Pour mener à bien ce projet, l’auteure a rassemblé tout ouvrage littéraire comprenant au moins une illustration autre que la couverture ou de la décoration. Seule la photographie n’a pas été retenue. Au terme de cette recherche menée dans les archives, elle a ainsi constitué un corpus de plus de 250 livres illustrés, pour la plupart conservés à Montréal dans les collections de Bibliothèque et Archives nationales du Québec. S’appuyant sur la théorie de la médiation et la théorie des transferts culturels, Danaux considère non seulement « l’oeuvre en soi, mais l’oeuvre en situation, selon ses conditions de conception, de production, de diffusion et de réception » (p. 9).

Dix chapitres, regroupés en trois parties, composent l’ouvrage. Tous sauf le premier sont centrés sur l’action d’un personnage, artiste ou éditeur, qui a laissé sa marque dans le domaine du livre illustré.
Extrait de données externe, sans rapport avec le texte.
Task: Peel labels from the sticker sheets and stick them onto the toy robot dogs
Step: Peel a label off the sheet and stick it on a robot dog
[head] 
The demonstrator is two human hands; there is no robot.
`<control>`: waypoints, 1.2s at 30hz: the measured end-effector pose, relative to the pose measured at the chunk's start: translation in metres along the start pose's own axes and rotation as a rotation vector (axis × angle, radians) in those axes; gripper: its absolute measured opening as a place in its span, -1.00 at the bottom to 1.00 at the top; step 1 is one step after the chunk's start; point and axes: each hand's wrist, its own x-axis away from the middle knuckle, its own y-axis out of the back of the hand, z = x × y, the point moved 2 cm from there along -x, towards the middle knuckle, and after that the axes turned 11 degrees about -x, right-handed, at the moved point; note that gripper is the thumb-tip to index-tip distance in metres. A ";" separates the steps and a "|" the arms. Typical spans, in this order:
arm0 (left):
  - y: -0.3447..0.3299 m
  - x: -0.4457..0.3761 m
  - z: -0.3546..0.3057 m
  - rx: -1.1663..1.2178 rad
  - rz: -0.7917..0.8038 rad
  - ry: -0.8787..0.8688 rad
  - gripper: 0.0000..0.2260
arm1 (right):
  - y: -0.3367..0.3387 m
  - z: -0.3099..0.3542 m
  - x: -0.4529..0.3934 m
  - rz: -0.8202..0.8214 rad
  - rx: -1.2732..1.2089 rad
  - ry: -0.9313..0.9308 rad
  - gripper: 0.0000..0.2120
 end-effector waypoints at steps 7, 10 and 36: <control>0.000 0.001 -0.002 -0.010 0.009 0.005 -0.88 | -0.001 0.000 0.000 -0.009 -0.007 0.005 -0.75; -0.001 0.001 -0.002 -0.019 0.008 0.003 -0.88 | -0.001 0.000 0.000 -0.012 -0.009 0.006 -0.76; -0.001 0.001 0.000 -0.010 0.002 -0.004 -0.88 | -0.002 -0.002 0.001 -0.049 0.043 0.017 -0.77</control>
Dans la structure choisie, le 20e siècle se taille la part du lion : environ 200 pages sur 300 y sont consacrées, alors que la périodisation va pourtant de 1840 à 1940. Comme son titre l’indique, la première partie (p. 13-112) porte sur la naissance et l’essor du livre illustré (1840-1900). Le premier chapitre revient sur ces premiers moments, tandis que les deux autres sont des études de cas, respectivement sur Henri Julien et Charles Huot. La deuxième partie (p. 113-193) traite de l’« automatisation des pratiques (1900-1920) », autour de Cornélius Déom, Édouard Garand et Edwin Holgate. Enfin, la troisième partie (p. 195-304) traite de l’expérimentation et de la modernisation (1920-1940), Louis Carrier, Albert Lévesque (en deux chapitres, seule personnalité à bénéficier de ce traitement) et Henri Beaulac retenant alors l’attention de l’auteure.
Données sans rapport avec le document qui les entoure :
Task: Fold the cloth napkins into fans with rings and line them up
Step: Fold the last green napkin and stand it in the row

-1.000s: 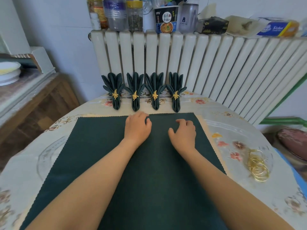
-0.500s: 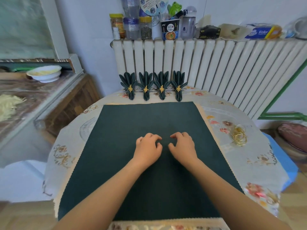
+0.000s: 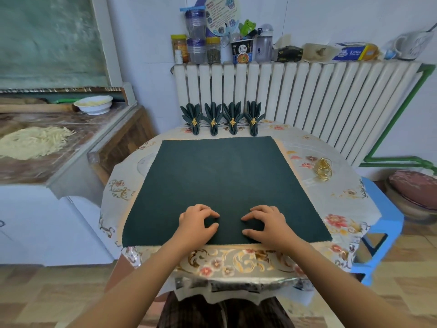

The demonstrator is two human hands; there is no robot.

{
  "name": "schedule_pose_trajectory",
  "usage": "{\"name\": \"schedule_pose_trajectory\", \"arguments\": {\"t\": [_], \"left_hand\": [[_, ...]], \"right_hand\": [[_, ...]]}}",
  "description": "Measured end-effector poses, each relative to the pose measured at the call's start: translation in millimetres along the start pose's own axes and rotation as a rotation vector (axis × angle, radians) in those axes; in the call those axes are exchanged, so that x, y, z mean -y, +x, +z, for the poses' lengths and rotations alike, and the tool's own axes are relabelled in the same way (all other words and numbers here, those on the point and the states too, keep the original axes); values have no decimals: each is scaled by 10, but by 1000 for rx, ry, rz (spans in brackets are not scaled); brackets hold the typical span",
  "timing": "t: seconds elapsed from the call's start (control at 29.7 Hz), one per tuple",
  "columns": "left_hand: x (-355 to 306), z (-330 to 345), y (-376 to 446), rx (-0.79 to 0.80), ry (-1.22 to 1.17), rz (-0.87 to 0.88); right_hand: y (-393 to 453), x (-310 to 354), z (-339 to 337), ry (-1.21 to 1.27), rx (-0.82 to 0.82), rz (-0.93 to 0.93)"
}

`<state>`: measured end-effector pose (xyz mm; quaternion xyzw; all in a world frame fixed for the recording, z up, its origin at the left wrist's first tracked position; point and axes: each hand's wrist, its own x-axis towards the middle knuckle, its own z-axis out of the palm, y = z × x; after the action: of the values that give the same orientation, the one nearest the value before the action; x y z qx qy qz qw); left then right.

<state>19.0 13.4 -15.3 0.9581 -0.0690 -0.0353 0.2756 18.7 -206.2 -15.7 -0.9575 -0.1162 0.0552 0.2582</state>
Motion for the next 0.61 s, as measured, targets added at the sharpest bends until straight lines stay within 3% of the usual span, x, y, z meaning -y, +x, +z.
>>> {"name": "schedule_pose_trajectory", "arguments": {"t": [0.2,0.61], "left_hand": [[69,-78,-209,118,-65,7],[36,-283,-160,288,-82,8]], "right_hand": [[-220,-29,-95,54,145,-52],[-238,36,-55,94,-69,-48]]}}
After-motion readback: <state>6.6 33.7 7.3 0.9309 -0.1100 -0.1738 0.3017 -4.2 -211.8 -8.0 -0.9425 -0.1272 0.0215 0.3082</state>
Cet ouvrage est abondamment illustré : 120 images dont la qualité de reproduction est dans l’ensemble excellente. Cette iconographie abondante plaira assurément aux lecteurs, car elle permet de mieux apprécier le développement de la pratique de l’illustration au Québec. Elle nous laisse même sur notre faim, car bien des livres illustrés manquent forcément à l’appel. Il va sans dire que nous ne le reprocherons pas à l’auteure, car nous comprenons aisément combien certains choix éditoriaux ont pu être déchirants. Dans l’introduction, Danaux indiquait vouloir « raviver » par cet ouvrage la mémoire du livre illustré au Québec (p. 8). S’il nous est impossible de nous prononcer là-dessus, une chose est sûre toutefois : son ouvrage constitue une solide contribution à l’historiographie du livre et de l’art au Québec.